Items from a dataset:
________________
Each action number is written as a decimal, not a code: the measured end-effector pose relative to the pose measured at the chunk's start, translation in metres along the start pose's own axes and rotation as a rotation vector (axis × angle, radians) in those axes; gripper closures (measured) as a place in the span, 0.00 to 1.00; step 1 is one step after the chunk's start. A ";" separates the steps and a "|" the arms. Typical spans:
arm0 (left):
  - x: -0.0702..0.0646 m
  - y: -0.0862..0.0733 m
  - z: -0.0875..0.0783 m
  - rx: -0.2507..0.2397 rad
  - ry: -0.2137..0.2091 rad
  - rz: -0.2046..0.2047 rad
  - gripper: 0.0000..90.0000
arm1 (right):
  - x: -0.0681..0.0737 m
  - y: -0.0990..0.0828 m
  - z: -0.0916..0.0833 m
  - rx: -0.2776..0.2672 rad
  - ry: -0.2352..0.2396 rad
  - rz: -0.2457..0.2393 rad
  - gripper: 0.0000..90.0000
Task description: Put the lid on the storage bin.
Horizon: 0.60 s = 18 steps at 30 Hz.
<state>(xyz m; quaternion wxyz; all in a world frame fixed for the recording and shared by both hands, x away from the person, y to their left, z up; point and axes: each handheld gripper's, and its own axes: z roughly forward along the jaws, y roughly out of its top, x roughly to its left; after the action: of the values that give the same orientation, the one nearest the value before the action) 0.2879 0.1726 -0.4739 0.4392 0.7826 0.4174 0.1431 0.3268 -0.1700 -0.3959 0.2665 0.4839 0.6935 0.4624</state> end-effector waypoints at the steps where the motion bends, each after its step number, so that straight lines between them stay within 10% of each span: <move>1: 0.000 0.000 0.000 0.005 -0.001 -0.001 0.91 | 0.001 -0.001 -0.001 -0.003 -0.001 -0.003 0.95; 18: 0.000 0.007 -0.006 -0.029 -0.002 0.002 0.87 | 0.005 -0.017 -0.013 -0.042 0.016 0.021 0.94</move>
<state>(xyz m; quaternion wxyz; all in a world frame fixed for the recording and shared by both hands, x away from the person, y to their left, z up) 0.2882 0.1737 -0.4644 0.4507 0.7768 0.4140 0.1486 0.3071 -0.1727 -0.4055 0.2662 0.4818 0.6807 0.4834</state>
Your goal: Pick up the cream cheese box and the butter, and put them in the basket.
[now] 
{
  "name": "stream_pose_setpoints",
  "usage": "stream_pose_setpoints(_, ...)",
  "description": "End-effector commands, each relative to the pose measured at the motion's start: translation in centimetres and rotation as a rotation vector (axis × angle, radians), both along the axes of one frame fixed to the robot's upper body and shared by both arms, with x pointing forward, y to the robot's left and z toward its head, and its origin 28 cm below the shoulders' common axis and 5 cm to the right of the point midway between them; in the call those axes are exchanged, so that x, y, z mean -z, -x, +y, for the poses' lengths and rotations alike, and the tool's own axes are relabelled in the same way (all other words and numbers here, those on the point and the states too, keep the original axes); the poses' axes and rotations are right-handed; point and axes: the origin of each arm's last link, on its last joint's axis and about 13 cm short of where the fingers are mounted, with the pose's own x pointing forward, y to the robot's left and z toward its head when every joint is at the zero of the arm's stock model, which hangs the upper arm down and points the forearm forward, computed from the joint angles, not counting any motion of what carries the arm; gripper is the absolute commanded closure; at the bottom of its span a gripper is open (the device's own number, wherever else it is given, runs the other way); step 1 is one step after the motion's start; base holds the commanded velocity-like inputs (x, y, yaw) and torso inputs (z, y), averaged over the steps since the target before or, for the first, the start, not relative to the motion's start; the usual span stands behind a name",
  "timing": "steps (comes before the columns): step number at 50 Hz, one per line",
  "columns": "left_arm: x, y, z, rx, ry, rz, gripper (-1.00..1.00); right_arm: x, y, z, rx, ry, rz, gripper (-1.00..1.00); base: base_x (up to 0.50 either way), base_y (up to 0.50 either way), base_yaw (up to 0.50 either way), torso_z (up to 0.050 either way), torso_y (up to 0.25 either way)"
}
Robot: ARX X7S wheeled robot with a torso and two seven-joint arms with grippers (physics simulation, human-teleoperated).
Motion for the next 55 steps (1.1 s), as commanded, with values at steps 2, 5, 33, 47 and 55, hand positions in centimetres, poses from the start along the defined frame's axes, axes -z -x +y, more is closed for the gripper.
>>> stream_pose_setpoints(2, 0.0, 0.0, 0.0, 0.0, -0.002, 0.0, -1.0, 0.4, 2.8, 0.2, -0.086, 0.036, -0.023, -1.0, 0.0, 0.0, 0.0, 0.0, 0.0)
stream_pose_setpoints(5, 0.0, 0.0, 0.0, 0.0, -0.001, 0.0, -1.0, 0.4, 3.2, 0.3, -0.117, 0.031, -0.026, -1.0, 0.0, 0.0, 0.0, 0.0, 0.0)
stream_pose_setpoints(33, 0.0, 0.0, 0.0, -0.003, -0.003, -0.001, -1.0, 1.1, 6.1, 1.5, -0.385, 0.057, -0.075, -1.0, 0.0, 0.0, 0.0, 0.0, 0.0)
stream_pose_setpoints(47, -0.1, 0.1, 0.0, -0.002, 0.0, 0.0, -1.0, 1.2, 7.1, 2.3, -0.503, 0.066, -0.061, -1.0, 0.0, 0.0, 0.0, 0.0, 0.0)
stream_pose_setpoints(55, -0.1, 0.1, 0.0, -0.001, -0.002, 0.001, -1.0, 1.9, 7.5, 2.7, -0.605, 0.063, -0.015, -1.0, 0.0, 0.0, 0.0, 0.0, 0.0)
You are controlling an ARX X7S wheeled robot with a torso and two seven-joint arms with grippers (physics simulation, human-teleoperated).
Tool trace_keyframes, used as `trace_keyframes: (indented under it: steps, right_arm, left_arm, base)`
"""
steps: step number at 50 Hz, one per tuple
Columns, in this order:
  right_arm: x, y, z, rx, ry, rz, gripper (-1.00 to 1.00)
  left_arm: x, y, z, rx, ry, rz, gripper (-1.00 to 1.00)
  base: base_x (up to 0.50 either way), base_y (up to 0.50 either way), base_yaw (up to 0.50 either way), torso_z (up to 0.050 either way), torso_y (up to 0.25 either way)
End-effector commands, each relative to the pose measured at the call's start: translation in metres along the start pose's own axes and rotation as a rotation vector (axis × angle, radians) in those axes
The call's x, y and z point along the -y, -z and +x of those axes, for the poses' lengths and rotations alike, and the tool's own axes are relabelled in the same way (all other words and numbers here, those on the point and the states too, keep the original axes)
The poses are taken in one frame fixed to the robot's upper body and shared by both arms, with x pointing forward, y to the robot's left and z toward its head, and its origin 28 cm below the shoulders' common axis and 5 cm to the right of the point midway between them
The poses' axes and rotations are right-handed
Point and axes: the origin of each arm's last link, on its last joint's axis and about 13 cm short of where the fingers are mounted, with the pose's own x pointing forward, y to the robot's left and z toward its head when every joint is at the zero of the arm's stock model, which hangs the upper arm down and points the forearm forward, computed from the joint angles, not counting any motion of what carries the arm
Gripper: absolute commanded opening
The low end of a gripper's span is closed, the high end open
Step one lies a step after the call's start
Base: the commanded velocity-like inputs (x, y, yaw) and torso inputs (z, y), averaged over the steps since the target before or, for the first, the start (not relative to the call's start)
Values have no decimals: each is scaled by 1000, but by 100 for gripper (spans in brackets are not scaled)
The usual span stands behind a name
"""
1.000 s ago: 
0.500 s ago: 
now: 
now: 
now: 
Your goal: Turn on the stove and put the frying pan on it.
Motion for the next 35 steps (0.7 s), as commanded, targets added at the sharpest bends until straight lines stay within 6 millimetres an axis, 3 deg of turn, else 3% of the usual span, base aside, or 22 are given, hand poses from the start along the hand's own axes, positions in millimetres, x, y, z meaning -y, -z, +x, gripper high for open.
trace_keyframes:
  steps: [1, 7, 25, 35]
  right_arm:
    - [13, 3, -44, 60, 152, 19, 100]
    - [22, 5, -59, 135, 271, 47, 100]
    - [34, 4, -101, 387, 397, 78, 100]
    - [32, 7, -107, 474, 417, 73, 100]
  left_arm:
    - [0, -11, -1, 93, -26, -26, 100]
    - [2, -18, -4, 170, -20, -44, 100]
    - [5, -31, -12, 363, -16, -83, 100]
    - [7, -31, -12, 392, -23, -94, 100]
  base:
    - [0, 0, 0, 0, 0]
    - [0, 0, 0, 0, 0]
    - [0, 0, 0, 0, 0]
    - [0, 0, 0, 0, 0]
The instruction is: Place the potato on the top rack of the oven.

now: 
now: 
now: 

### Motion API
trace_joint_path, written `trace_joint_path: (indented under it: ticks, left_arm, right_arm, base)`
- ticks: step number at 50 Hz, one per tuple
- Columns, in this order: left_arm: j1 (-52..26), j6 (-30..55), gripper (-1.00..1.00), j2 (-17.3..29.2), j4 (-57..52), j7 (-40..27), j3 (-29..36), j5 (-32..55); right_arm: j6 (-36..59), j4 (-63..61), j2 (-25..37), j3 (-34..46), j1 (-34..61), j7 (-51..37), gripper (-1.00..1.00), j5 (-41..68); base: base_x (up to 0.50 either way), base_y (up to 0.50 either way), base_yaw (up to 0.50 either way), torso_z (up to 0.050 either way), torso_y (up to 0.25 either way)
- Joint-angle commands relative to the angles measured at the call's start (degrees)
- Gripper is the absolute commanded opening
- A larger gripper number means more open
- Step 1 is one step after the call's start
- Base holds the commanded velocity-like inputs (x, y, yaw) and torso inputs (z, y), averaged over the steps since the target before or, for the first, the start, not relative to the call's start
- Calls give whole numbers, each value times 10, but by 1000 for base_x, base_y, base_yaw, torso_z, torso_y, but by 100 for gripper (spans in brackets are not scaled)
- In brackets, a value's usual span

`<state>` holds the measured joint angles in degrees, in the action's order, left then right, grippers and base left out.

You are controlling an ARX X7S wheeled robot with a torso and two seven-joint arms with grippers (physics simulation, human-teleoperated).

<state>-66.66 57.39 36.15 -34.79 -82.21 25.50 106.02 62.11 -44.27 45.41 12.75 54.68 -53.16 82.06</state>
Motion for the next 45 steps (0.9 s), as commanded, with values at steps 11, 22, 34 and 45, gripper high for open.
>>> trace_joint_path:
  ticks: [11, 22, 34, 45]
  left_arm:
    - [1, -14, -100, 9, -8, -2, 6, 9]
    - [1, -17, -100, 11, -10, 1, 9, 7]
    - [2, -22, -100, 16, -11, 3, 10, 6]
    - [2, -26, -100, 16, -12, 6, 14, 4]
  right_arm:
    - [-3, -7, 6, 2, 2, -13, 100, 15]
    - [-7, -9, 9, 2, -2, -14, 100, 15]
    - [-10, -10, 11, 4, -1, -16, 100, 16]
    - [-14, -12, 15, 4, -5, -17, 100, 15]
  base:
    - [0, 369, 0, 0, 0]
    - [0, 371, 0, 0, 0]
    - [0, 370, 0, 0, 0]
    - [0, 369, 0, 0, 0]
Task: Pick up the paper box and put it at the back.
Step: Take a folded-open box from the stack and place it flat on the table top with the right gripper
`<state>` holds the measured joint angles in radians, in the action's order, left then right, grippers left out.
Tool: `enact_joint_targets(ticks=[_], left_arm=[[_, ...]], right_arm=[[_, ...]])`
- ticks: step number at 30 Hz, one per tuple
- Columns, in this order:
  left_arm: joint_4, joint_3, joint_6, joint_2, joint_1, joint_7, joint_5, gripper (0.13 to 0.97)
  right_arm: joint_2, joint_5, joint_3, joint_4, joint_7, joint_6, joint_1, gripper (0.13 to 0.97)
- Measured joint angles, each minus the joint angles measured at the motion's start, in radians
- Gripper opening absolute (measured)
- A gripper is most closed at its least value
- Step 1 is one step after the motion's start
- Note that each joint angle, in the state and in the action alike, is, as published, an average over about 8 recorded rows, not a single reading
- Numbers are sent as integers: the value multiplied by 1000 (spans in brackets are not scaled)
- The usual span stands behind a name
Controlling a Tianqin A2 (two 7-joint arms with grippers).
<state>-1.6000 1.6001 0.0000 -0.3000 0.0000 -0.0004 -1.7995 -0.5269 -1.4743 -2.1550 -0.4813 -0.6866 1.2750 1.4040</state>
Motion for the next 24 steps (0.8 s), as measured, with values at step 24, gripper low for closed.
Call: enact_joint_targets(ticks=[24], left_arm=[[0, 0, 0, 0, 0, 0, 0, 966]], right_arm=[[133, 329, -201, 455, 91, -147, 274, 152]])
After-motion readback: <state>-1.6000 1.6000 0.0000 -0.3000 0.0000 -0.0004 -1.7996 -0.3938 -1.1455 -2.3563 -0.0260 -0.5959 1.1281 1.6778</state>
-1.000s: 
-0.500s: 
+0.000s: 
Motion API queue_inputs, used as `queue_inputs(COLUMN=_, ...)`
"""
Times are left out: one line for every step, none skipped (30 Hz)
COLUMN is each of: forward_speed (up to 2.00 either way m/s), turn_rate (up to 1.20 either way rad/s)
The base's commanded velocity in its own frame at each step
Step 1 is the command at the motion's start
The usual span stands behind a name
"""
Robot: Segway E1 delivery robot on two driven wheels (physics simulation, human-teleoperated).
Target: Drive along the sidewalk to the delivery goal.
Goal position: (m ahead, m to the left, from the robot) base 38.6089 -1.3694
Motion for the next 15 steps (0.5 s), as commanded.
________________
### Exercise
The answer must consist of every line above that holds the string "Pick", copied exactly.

### Result of this task
Your goal: Pick up the cream cheese box and the butter, and put them in the basket.
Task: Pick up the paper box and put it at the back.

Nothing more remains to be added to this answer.